Ross Seymore: Got it. Well, let’s hope it stays that way. Thanks, guys.

Michael Hsing: Yes. Okay.

Genevieve Cunningham: Our next question is from Rick Schafer of Oppenheimer. Rick, your line is now open.

Rick Schafer: Thanks, Gen, and congrats guys on the solid quarter. I guess my first question, if I could, is really on data center or server power, rack power to be specific. You talked about your 400-volt rack power solution at Analyst Day. I think you highlighted like 600 kilowatts within a couple of years. I mean we’re seeing more in the press about even megawatt racks within the next handful of years. So I’m just curious if you could elaborate on the expected market opportunity or TAM there and sort of when rack power sales are expected to become material for MPS?

Michael Hsing: Yes. Our customer asked us to pull in, I believe with this month, we start – if not this month, next month, we deliver samples. I think this month, okay? We deliver modules, each module level is like 120-kilowatt levels. And for each modules, you add together somewhere about 600,000 kilowatt to 1 million watt power. And so we do have a product for that. And well, we do have initial development, now we have samples, okay?

Rick Schafer: Michael, not to press you on it too hard, but would we see revenues like material revenues this year? Or is this more of a sample year, qualification year and it’s more of a 2026 revenue driver?

Michael Hsing: I believe it’s 2026, okay? And if you – we expected to have a higher revenue come from that type of modules. And so at the same time, we prepare our production ramps, production qualifications and there’s a lot of work in the second half of the year. But we fully expected it and we anticipate that part of the growth.

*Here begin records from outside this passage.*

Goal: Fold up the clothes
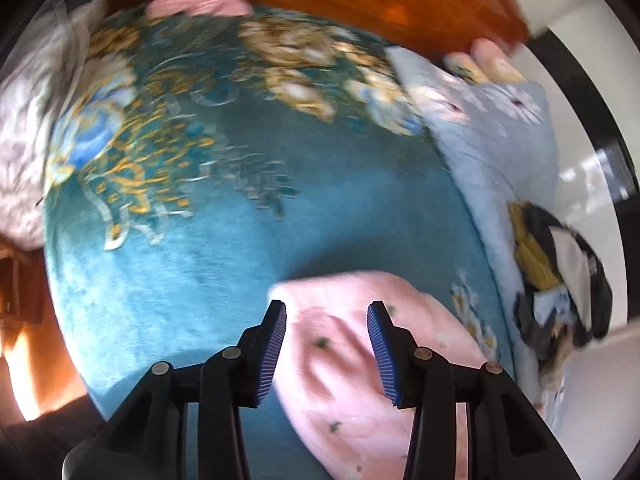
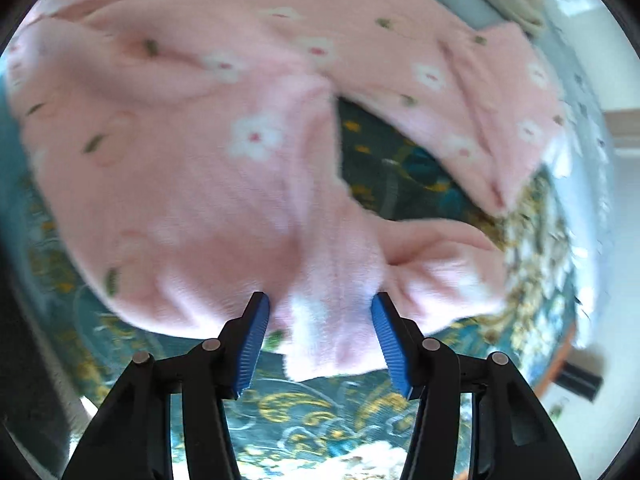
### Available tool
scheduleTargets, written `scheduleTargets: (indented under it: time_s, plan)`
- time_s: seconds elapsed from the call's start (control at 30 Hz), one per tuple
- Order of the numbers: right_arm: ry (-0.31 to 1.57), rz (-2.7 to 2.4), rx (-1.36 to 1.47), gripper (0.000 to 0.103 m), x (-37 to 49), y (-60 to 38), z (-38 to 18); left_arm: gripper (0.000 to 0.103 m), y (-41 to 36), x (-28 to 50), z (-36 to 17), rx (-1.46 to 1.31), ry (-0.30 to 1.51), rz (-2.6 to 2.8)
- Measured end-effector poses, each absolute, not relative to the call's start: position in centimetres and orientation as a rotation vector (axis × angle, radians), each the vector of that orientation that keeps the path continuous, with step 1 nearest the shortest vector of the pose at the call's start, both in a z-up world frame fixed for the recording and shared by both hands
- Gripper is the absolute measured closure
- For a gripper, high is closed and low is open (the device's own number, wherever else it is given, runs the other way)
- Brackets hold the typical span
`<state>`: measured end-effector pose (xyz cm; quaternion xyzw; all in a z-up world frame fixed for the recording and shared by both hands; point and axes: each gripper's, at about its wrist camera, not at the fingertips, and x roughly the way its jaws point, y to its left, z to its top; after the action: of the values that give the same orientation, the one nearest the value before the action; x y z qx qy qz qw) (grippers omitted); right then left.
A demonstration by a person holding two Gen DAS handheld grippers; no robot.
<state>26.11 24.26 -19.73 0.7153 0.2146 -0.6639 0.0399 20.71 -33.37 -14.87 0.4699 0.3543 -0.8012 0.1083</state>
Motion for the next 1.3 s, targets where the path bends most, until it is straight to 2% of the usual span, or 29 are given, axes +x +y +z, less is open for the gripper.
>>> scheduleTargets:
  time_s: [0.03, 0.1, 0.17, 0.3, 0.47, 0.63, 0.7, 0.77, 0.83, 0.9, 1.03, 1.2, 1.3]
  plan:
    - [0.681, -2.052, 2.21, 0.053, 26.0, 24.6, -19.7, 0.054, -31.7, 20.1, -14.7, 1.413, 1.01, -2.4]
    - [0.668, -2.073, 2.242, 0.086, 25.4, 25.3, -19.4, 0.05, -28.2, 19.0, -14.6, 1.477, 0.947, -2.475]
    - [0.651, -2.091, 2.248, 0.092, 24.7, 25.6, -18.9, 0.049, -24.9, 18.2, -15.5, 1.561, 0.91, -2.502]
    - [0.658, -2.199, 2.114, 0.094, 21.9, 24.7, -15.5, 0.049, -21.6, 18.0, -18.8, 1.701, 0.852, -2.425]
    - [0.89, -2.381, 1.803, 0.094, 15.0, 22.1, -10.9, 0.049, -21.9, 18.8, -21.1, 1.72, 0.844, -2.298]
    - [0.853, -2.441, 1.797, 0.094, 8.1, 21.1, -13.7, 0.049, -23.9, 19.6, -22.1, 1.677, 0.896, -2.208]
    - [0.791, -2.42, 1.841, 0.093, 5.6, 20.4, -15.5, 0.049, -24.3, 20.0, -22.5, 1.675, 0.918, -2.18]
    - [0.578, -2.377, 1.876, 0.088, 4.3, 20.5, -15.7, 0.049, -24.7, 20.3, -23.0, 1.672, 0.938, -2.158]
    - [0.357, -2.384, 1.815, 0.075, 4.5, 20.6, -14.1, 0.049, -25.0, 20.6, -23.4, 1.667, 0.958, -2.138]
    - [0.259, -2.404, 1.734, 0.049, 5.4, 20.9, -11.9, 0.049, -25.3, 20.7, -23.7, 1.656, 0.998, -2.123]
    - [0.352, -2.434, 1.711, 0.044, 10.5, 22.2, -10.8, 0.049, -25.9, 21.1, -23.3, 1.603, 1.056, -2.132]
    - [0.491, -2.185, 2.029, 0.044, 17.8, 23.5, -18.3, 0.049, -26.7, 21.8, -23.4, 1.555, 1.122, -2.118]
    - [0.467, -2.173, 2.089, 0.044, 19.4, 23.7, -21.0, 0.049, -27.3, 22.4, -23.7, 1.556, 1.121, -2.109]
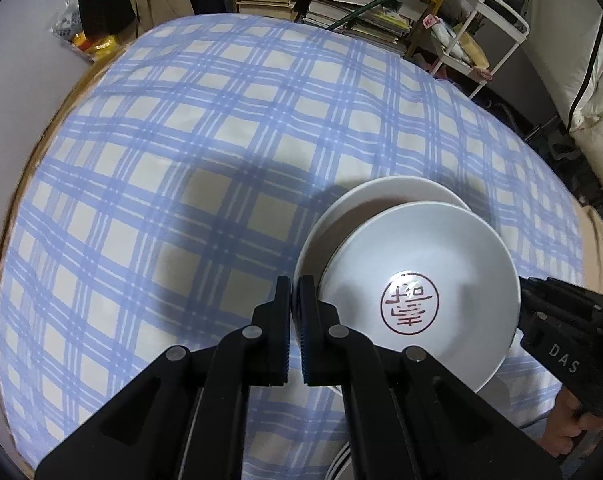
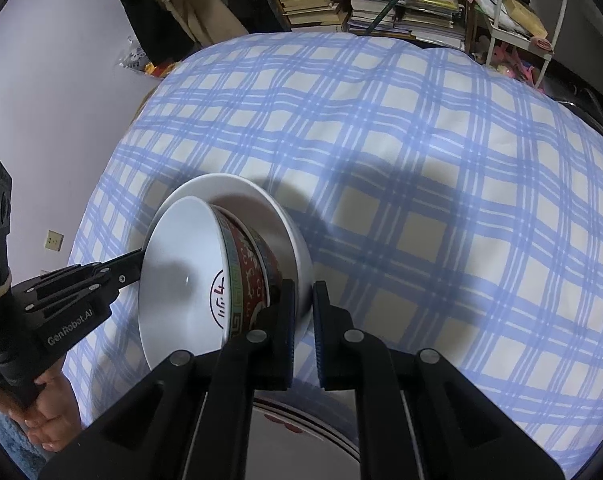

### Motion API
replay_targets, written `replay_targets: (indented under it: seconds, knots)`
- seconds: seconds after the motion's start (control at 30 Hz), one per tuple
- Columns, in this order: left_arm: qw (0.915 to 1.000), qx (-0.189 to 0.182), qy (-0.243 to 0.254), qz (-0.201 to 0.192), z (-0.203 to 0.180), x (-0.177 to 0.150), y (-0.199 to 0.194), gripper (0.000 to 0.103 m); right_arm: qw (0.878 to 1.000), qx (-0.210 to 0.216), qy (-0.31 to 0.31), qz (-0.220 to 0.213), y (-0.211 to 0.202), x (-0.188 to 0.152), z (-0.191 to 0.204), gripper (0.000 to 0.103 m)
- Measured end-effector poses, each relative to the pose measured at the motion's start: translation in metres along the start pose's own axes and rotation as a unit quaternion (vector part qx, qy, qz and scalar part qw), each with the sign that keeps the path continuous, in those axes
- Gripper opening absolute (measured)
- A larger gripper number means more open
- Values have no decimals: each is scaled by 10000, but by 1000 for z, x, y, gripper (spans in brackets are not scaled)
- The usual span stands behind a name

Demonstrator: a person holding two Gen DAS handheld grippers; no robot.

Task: Organize plates and bowls
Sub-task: 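Hold the nested bowl stack with both grippers and lift it off the cloth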

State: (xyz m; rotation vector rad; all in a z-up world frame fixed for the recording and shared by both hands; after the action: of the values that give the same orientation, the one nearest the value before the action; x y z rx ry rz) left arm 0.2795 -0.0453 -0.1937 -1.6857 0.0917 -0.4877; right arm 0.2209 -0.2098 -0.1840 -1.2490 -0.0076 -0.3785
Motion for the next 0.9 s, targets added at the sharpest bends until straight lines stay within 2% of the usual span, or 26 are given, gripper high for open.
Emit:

Rick Schafer: Thanks for all that, Michael. And then my second question is really on auto and to me, I think you have several like material content drivers ramping this year. You look at 48-volt transition beginning 800-volt battery transition. You’ve talked about power isolation modules. I know you talked about that at Analyst Day also. I guess I’m curious, kind of a similar question in terms of like how much do you expect BMS to contribute to that segment to auto segment revenues this year? And I guess I’m curious if there are any regions favored within that.

Michael Hsing: Yes. Of course, China’s model changes much faster than any other regions. But we do see in the U.S. and Europe, even Korea, okay, we’re changing and changing not only from 400 volts to 800 volts and also from 12 volts to 48 volts. And those segments started very – these are still early at the very early stage. And we do ship those products now, okay, to those segments. And I believe all the early changes, we are all in it in every model.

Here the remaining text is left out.